DATASET CONTENT:
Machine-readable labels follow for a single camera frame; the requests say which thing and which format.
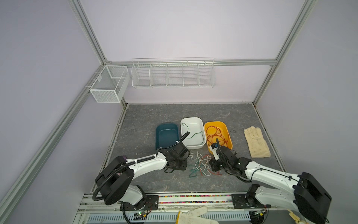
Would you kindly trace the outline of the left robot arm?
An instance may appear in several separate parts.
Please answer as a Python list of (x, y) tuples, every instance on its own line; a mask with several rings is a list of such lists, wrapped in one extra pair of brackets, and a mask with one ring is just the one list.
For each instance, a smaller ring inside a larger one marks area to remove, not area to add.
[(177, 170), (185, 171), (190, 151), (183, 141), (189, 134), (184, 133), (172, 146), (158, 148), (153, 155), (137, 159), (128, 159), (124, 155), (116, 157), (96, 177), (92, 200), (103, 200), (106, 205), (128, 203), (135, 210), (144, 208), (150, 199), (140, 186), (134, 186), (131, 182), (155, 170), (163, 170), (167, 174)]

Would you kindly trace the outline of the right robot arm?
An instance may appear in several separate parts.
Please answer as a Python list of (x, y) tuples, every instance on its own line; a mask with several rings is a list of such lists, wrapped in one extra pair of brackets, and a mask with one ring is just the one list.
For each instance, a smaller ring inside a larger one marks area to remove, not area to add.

WHAT IS BEING ASKED:
Tally the lines of the material above that include the word "Would", then state that tally alone.

RESPONSE TO THE EXERCISE:
2